Convert Nostr events from JSON to Protocol Buffers at lightspeed
Proton Beam is a highly experimental (and will eventually be a high-performance) Rust tool for converting Nostr events from JSON format to Protocol Buffers (protobuf). It provides both a CLI tool for batch processing and a daemon for real-time relay monitoring.
- 🚀 High Performance: Process 100+ events/second with validated signatures
- 🔒 Full Validation: Verify event IDs (SHA-256) and Schnorr signatures
- 📦 Efficient Storage: Protobuf + gzip compression (~3x smaller than JSON, 65%+ space savings)
- 🗄️ Optimized SQLite Index: Fast event lookups and deduplication (~307K lookups/sec)
- Bulk insert mode: 2-3x faster for large-scale index rebuilds (500K+ events/sec)
- Optimized PRAGMAs for multi-billion event datasets
- 🔄 Real-time Processing: Connect to multiple Nostr relays simultaneously
- 🎯 Smart Deduplication: Events stored once across all relay sources
- 🔍 Advanced Filtering: Filter by event kind, author, or tags
- ⚡ Input Preprocessing: Ultra-fast regex-based filtering before JSON parsing
- 🌐 Auto-discovery: Automatically discover and connect to new relays
- 📊 Progress Tracking: Beautiful progress bars for batch operations
- 🔀 Parallel Processing: Multi-threaded conversion for maximum throughput
- ☁️ AWS S3 Support: Direct upload to S3 buckets (optional feature)

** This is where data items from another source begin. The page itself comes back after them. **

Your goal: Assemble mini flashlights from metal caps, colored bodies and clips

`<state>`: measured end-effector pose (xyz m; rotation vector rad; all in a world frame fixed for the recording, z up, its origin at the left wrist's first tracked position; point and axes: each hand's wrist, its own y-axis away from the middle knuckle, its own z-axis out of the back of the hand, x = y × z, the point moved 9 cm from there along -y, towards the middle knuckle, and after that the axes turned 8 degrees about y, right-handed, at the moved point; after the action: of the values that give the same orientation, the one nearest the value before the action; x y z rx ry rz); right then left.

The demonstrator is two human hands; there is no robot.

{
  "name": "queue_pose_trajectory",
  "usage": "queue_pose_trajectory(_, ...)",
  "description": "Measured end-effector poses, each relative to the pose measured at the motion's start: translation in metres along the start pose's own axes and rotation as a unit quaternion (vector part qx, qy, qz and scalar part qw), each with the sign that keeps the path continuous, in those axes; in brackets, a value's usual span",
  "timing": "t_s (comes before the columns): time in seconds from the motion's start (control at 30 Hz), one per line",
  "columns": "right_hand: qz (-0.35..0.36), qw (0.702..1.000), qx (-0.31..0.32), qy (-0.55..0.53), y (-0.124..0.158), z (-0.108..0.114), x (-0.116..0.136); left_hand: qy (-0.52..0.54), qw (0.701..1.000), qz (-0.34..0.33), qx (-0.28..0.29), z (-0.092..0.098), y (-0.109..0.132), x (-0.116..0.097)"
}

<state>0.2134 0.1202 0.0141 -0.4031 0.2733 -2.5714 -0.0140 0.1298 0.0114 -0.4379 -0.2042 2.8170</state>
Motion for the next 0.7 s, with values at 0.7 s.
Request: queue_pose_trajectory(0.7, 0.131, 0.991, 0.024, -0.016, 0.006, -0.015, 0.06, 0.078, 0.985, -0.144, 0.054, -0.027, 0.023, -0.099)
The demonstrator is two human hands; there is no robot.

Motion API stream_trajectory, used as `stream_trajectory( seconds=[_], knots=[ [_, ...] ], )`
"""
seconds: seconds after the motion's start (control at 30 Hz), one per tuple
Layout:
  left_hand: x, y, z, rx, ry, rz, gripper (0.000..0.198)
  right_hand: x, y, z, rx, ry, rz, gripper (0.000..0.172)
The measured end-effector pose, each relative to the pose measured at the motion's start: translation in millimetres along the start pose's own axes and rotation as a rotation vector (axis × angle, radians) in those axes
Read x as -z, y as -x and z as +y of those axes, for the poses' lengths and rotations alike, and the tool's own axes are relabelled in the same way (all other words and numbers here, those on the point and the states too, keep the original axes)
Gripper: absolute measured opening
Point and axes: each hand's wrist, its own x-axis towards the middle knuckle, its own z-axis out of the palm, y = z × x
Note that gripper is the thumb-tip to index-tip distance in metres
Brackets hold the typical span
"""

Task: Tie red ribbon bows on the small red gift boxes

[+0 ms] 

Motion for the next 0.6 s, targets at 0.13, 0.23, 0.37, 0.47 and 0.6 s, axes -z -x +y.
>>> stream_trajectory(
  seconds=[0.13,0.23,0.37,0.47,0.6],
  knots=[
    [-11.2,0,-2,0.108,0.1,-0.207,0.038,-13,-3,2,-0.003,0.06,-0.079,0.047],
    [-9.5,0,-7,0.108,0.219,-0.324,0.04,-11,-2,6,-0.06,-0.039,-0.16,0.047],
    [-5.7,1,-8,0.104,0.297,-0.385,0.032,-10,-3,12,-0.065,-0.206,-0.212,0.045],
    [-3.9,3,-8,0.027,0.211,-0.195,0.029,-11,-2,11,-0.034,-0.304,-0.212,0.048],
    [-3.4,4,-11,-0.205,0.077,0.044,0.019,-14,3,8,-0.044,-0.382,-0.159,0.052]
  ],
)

- 💾 Scalable: Tested with 1TB+ datasets on commodity hardware
# Clone the repository
git clone https://github.com/yourusername/proton-beam.git
cd proton-beam
# Build all binaries
cargo build --release
# Install binaries
cargo install --path proton-beam-cli
cargo install --path proton-beam-daemonConvert a .jsonl file:
proton-beam convert events.jsonlRead from stdin:
cat events.jsonl | proton-beam convert -Specify output directory:
proton-beam convert events.jsonl --output-dir ./pb_dataSkip validation for faster processing:
# Skip both signature and ID validation
proton-beam convert events.jsonl --validate-signatures=false --validate-event-ids=false
# Or skip just signatures
proton-beam convert events.jsonl --validate-signatures=falseDisable preprocessing filter (enabled by default):
proton-beam convert events.jsonl --no-filter-kindsParallel processing with multiple threads:
proton-beam convert events.jsonl --parallel 8Recover from a failed parallel conversion (merge existing temp files):
proton-beam merge ./pb_data --cleanupAdjust compression level:
proton-beam convert events.jsonl --compression-level 9Rebuild the event index from protobuf files:
# Rebuild index with optimized bulk insert mode (2-3x faster)
proton-beam index rebuild ./pb_data
# Custom index location
proton-beam index rebuild ./pb_data --index-path ./custom/index.dbUpload to S3 after conversion (requires --features s3):
# Build with S3 support
cargo build --release --features s3 -p proton-beam-cli
# Convert and upload
proton-beam convert events.jsonl --s3-output s3://my-bucket/output/For processing large datasets on AWS EC2 with automatic S3 upload:
# Set your configuration
export INPUT_URL="https://example.com/data.jsonl"
export S3_OUTPUT_BUCKET="my-bucket"
export KEY_NAME="my-ec2-keypair"
# Deploy via CloudFormation
./scripts/deploy-cloudformation.shComplete guides:
- Quick Start - Get started in 3 steps
- Complete Guide - Full documentation
- 1.2TB Dataset Guide - Specific configuration example
Start with default configuration:
proton-beam-daemon startUse custom config:
proton-beam-daemon start --config config.tomlRequest historical events:
proton-beam-daemon start --since 1697000000proton-beam/
├── proton-beam-core/ # Core library (protobuf + conversion)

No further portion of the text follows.